1. Solve for the 101st term of the sequence whose 1st term is x-y and d=2x+y-3.
2. In the sequence 2, 6, 10, … , what term has a value of 106?
3. Solve for the 101st term of the sequence: 6-p, 4+p, 2+3p, 5p, … .
In all 3 questions you are using the same formula
term(n) = a + (n-1)d
1. term(101) = x-y + 100(2x+y-3)
= x-y+200x + 100y - 300
= 201x + 100y - 300
2.
a=2 , d=4
2 + (n-1)(4) = 106
4n-4 = 104
4n = 108
n = 27
It is the 27th term
3. give this one a try yourself
x2(4x-8)-12
1. To solve for the 101st term of a sequence, we need to understand the formula for the nth term of an arithmetic sequence. The formula is given as:
a_n = a_1 + (n-1)d
Where:
a_n is the nth term of the sequence
a_1 is the first term of the sequence
n is the position of the term we want to find
d is the common difference between consecutive terms
In this case, the first term is x-y and the common difference is 2x+y-3. So we can plug these values into the formula to find the 101st term:
a_101 = (x-y) + (101-1)(2x+y-3)
= (x-y) + 100(2x+y-3)
= (x-y) + 200x + 100y - 300
Therefore, the 101st term of the sequence is (x-y) + 200x + 100y - 300.
2. In the given sequence 2, 6, 10, …, we can observe that each term is increasing by 4. So the common difference, d, is 4.
We can use the formula for the nth term of an arithmetic sequence to find the term that has a value of 106. Rearranging the formula, we have:
n = (a_n - a_1) / d
Substituting the given values, we get:
n = (106 - 2) / 4
n = 104 / 4
n = 26
Therefore, the term that has a value of 106 is the 26th term.

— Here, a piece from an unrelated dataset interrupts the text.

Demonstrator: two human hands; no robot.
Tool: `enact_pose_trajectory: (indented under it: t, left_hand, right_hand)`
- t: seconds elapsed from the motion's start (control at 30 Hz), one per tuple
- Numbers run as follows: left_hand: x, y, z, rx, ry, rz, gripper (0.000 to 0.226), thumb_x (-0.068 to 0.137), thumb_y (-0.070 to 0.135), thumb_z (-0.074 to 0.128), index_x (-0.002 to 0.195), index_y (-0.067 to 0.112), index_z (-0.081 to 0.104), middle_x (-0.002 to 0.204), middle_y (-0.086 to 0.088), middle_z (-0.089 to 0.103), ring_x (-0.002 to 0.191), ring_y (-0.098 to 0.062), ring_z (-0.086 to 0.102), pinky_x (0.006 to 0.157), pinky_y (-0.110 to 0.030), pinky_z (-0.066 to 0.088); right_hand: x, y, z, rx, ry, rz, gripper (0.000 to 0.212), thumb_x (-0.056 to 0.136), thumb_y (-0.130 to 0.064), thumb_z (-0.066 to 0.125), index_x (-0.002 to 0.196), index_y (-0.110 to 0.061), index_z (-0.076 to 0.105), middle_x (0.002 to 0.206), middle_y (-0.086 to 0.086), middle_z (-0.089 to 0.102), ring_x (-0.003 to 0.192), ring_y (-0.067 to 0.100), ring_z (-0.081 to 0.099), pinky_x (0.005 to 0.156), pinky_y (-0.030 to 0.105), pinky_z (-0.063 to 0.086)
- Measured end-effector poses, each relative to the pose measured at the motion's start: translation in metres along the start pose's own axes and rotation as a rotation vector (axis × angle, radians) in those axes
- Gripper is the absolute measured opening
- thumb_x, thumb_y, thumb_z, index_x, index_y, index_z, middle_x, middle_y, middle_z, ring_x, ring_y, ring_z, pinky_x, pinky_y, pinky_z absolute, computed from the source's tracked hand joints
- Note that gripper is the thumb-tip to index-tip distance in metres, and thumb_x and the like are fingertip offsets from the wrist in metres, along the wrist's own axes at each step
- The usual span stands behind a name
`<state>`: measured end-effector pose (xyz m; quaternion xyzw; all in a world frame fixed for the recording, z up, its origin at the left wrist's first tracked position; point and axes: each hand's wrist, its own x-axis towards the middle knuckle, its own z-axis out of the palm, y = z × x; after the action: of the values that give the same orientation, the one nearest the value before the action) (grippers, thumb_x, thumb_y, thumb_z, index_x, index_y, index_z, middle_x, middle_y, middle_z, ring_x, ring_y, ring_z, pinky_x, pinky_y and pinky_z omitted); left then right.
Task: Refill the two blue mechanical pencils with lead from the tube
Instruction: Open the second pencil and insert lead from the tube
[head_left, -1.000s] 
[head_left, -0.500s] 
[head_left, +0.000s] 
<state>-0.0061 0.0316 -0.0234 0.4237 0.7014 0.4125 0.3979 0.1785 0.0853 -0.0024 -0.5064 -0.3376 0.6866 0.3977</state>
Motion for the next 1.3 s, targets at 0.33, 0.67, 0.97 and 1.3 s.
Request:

3. In the given sequence 6-p, 4+p, 2+3p, 5p, …, we can observe that each term has a pattern. To find the 101st term, we need to identify the pattern and use it to generate the desired term.
The pattern in this sequence can be explained as follows:
- The first term, 6-p, has a difference of (-p).
- The second term, 4+p, has a difference of (2p) from the previous term.
- The third term, 2+3p, has a difference of (4p) from the previous term.
- The fourth term, 5p, has a difference of (p) from the previous term.
From this pattern, we can see that the difference alternates between (-p) and (2p) for each term. So, for the 5th term, the difference will be (-2p), and for the 6th term, it will be (3p). This pattern continues.
To find the 101st term, we need to determine whether the term is even or odd. Since 101 is an odd number, the difference will be (2p).
Now, we can use the formula for the nth term of an arithmetic sequence, which is the same as in question 1:
a_n = a_1 + (n-1)d
The first term is 6-p, and the common difference is 2p. So we can substitute the values into the formula:
a_101 = (6-p) + (101-1)(2p)
= (6-p) + 100(2p)
= (6-p) + 200p
Therefore, the 101st term of the sequence is (6-p) + 200p.